Make your own iterators in Scheme using closures

idle-machines

Introduction

I recently bought a copy of Higher Order Perl (also known as HOP) by Mark Dominus. In chapter 4, he introduces iterators. At a high level, an iterator is a black box with an input funnel, an output funnel, and a big red “NEXT” button. You put something into the funnel at time T; then, at some later time T+n, you press the “NEXT” button and something useful comes out.

Iterators are useful in cases when you want to access a potentially huge list of things one at a time, but you don’t have access to a computer with infinite memory.

In this post we’ll look at a moderately useful iterator example; a directory walker that recurses down a directory tree on your file system. The implementation is given in Scheme (specifically, the scsh dialect); the code and the descriptions thereof are heavily inspired by Dominus’ excellent book. However, this post contains the work of an amateur. Any errors or omissions in the following code and explanations are mine.

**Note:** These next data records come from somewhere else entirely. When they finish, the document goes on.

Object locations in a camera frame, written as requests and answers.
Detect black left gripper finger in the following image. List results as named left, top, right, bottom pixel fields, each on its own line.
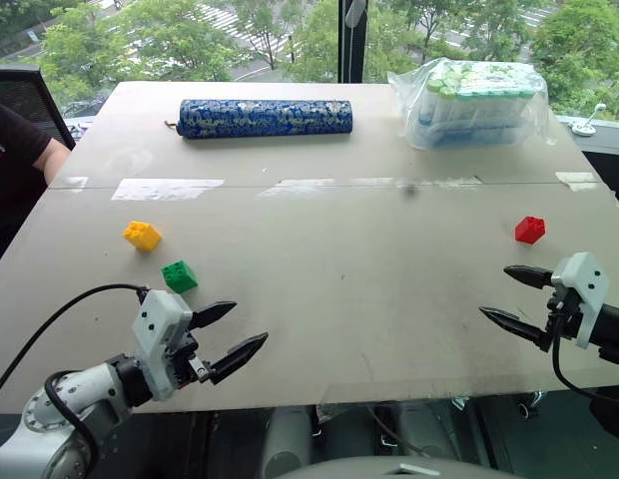
left=208, top=331, right=270, bottom=386
left=191, top=300, right=239, bottom=330

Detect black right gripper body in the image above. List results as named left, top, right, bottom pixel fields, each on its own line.
left=544, top=284, right=585, bottom=353

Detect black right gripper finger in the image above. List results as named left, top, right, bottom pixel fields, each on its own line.
left=477, top=305, right=553, bottom=353
left=503, top=264, right=555, bottom=290

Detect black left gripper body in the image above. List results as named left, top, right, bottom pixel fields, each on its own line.
left=165, top=323, right=215, bottom=391

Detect red toy brick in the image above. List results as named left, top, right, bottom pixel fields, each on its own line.
left=514, top=215, right=546, bottom=246

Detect green toy brick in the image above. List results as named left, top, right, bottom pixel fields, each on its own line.
left=160, top=259, right=200, bottom=294

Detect yellow toy brick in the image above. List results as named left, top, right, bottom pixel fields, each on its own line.
left=122, top=220, right=164, bottom=252

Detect small white desk lamp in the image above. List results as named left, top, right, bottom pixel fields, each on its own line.
left=571, top=102, right=608, bottom=137

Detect plastic bag of tubes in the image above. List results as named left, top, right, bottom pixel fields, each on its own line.
left=386, top=57, right=559, bottom=151

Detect blue patterned rolled mat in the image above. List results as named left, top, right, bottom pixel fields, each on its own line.
left=163, top=98, right=354, bottom=141

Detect person in black shirt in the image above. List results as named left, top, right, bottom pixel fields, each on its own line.
left=0, top=94, right=72, bottom=273

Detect black mesh office chair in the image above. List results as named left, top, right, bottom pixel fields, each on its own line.
left=0, top=64, right=77, bottom=151

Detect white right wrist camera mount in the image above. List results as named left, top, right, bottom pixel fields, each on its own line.
left=549, top=251, right=611, bottom=349

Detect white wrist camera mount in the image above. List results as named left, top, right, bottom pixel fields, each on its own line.
left=549, top=251, right=611, bottom=349
left=131, top=288, right=194, bottom=402

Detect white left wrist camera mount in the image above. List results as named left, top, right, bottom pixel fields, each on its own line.
left=131, top=288, right=194, bottom=402

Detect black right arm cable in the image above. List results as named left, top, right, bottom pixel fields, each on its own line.
left=546, top=293, right=619, bottom=408

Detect black window frame post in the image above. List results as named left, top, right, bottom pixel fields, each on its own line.
left=335, top=0, right=366, bottom=85

Iterators are made with closures

In order to build a useful iterator, we need to have a basic understanding of closures. A closure is just a function packaged up with an environment. The environment allows us to store up state between function calls. As noted above, it’s easiest just to think of it as a little black box that we can pass around in our program.

In Scheme and Common Lisp, you build functions with LAMBDA. Here’s a very simple closure example in Scheme, translated from the first example given in HOP:

(define (upto m n)
  (set! m (- m 1)) ;needed since we don't have post-increment ($i++)
  (lambda ()
    (if (< m n)
        (begin (set! m (+ m 1)) m)
        #f)))

This is a function that returns a function (a closure). To use the closure returned by UPTO, assign it to a variable and call it whenever you want the next value. When the iterator is exhausted, it will return #f.

> (define 1to10 (upto 1 10))
> (1to10)
1
> (1to10)
2
...
> (1to10)
9
> (1to10)
10
> (1to10)
#f

A trivial file tree iterator

A more interesting and practical use of this technique is to walk a directory tree on your computer. In the Scheme procedure below, we take a list of directories and then build and return a closure that, when called, will walk the directory tree breadth-first, printing out the names of files as we go.

(define (dir-walk queue)
  (let ((file #f))
    (lambda ()
      (if (not (null? queue))
          (begin (set! file (car queue))
                 (set! queue (cdr queue))
                 (cond ((file-directory? file)
                        (let ((new-files (directory-files file)))
                          (set! queue (append queue (map (lambda (filename)
                                                           (string-append file "/" filename))
                                                         new-files)))
                          file))
                       ((file-regular? file) file)
                       (else #f)))))))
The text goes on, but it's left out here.